DECISION. {¶ 1} The plaintiff-appellant, the state of Ohio, appeals from the trial court's order granting the motion to suppress of the defendant-appellee, Edsel England. England, a Cincinnati police officer, had been charged with five counts of theft in office, a violation of R.C. 2921.41(A)(1). According to the state, England had kept part of a collection of guns and equipment that he had been dispatched to recover from a citizen who had requested police assistance in their disposal. Although England returned a shotgun and rifle to the department, the state alleged that he had illegally kept for himself a handgun, ammunition, and gun-cleaning kits — all of which were recovered the next day after the police executed search warrants for England's residence and vehicle.
{¶ 2} The trial court granted England's motion to suppress, agreeing with him that the affidavits in support of the search warrants were insufficient to establish probable cause that the missing items would be found in either his residence or his car. In its single assignment of error, the state now argues that the trial court erred in determining that the affidavits were insufficient to establish the necessary nexus between the missing items and the places to be searched.
{¶ 3} For the following reasons, we hold that the affidavits in support of the search warrants provided a "substantial basis" for the probable-cause determination. Accordingly, we reverse and remand to the trial court for further proceedings.
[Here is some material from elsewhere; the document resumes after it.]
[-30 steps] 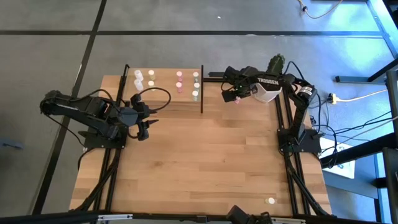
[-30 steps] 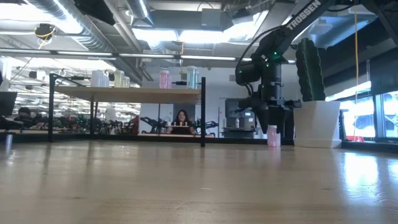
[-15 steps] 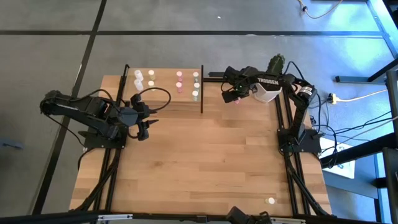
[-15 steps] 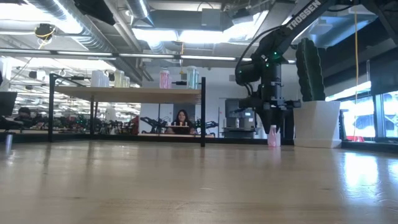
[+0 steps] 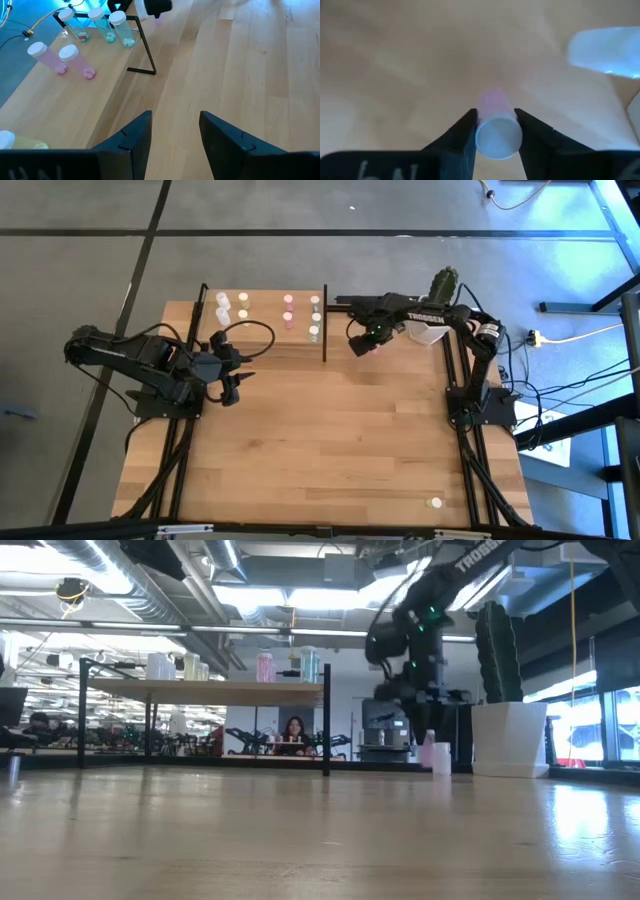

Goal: Pick and place medicine bottles onto shelf by color
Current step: Put the pink pill bottle on the shelf and align it with the other pink pill bottles

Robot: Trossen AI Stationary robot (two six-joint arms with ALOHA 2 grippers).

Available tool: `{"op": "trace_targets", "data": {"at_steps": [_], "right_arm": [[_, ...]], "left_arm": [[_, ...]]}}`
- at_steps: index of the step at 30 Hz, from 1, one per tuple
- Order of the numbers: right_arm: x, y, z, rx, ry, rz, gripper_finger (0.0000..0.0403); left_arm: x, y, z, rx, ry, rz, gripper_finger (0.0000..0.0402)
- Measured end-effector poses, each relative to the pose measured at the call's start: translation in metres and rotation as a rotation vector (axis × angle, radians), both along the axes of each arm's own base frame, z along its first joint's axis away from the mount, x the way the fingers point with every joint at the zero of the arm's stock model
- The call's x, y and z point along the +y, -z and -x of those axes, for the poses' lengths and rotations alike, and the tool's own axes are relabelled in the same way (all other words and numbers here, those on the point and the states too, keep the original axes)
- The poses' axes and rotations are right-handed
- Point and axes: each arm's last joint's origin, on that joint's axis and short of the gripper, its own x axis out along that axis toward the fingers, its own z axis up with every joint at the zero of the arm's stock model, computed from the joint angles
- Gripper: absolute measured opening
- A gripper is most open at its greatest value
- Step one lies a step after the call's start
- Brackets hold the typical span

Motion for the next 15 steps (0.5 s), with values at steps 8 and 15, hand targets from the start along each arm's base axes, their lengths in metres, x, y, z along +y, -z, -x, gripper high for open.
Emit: {"op": "trace_targets", "data": {"at_steps": [8,15], "right_arm": [[0.049,-0.036,-0.033,0.001,-0.178,0.017,0.0119],[0.112,-0.054,-0.053,-0.019,-0.403,-0.030,0.0119]], "left_arm": [[0.000,0.000,0.000,0.000,0.000,0.000,0.0157],[0.000,0.000,0.000,0.000,0.001,0.000,0.0157]]}}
I. {¶ 4} Although there were separate warrants issued for England's car and residence, the affidavits in support of each were identical. The warrants were applied for on the same day, November 24, 2003. In their entirety, the affidavits were as follows:
{¶ 5} "The affiant, Sergeant Barry Ford, SI43, a Cincinnati Police Internal Investigator with 16 years experience, is investigating the theft of property from the Cincinnati Police Department, which occurred on or about November 23, 2003, at 3295 Erie Avenue, Cincinnati[,]Ohio[,] 45208. Sergeant Ford received information that a shotgun, rifle, revolver, ammunition, and a sales receipt for purchase, as well as a pellet gun[,] were turned over to Officer England's custody, specifically to be destroyed by the Cincinnati Police Department. Sergeant Ford verified through Police records the rifle and shotgun were processed through Police Property records and a report was made[;] however[,] the other items reported to have been handed over to Officer England have not been recorded and are not in police custody and control. A search of Officer Edsel England's police locker, equipment bag and police vehicle have already been completed without recovering the property. The suspect, Police Officer Edsel England, was dispatched to a residence located at 3489 Edgeview Drive, Cincinnati[,] Ohio[,] 45213, to take possession of the property on behalf of the City of Cincinnati for disposal and processing. Officer England failed to submit the property in its entirety. Officer England was the police officer dispatched to take possession of the property. Two persons were present at the time the property was taken possession of, and both identified Officer England by name as the recipient of the property. Those two persons were, in fact, the persons who released the property to Officer England. Computer Aided Dispatch records verify Officer England was in fact dispatched, arrived, and completed associated Police records on the property submitted."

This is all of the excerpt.